With R Geodesy, organizations can, for example, calculate geodetic distances, analyze coordinates, process navigation data, or apply Earth models in geographic analyses. In this blended learning course, you will learn how to perform geodetic calculations and scientific spatial analyses.
R Geodesy focuses on performing geodetic calculations, coordinate analyses, and scientific spatial analyses using the R programming language. Within Geo-ICT, this is important for issues related to distance calculation, navigation, positioning, Earth models, and spatial measurements.
With R, geodetic data can be processed, verified, and analyzed within reproducible workflows. This includes calculating distances across the Earth’s surface, working with coordinates, converting units, and performing mathematical calculations for spatial applications. This creates a powerful environment for geodesy, GIS, and scientific Geo-ICT analyses.
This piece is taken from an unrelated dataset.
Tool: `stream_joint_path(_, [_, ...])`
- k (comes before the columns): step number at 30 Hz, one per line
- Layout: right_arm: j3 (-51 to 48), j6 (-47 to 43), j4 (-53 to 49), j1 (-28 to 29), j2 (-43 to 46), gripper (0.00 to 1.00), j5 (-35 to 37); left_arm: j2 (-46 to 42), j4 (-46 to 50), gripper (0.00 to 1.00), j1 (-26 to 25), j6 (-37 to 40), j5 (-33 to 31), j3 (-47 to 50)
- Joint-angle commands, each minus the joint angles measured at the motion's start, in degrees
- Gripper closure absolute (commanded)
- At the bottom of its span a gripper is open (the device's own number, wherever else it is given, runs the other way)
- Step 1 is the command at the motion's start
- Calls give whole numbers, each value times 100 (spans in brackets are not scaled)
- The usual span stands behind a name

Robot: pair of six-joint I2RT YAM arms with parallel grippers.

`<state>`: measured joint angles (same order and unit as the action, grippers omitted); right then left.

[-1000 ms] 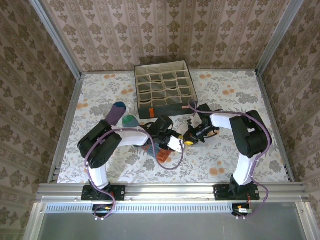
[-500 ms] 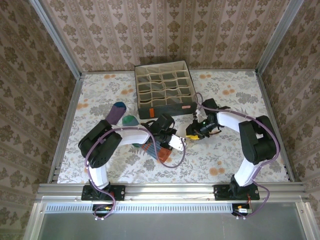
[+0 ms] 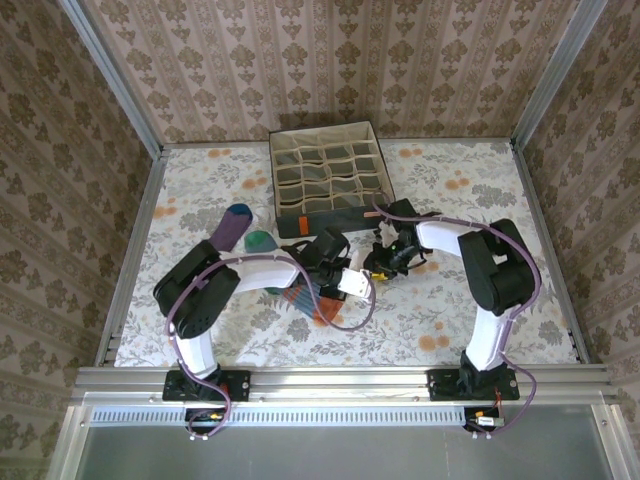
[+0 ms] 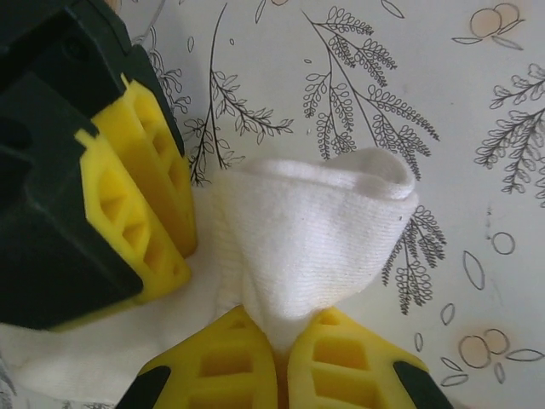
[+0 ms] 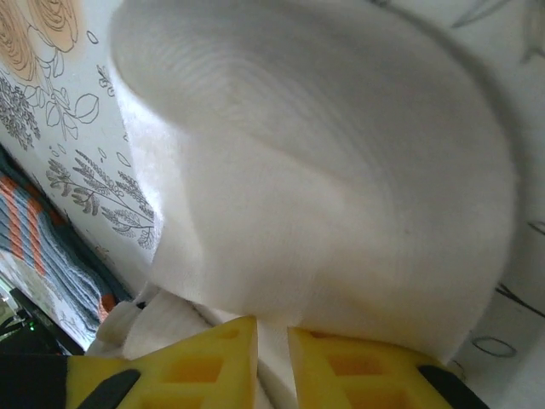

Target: Roll the socks

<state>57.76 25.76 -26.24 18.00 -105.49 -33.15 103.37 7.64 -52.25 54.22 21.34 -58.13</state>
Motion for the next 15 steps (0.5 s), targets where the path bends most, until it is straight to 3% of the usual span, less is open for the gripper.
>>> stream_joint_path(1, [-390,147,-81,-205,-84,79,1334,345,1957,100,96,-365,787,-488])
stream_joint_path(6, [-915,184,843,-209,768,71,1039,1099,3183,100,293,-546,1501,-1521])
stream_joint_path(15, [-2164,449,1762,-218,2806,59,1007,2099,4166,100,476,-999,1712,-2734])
What makes R so powerful is the combination of programmability, statistics, and scientific computing capabilities. This allows geodetic calculations to be not only performed manually but also automated and repeated for larger datasets. Within Geo-ICT, R is increasingly being used for the verification, analysis, and modeling of spatial measurement data.
In this blended learning course, you will work with key packages such as geosphere, oce, pracma, and measurements. You will learn to work with spherical geometry, geodetic distances, navigation data, mathematical functions, and unit conversions.
In addition, R offers extensive capabilities for combining geodetic calculations with GIS data, visualization, statistics, and reporting. This makes this blended learning course particularly relevant for GIS specialists, geodesists, surveyors, data analysts, and Geo-ICT professionals who wish to perform spatial measurements and coordinate calculations in a reproducible manner.
In this blended learning course, you will be introduced to the most important capabilities of R for geodetic calculations. You will learn how to process coordinates, calculate distances, and correctly convert units within spatial analyses. You will work with packages such as geosphere, oce, pracma, and measurements.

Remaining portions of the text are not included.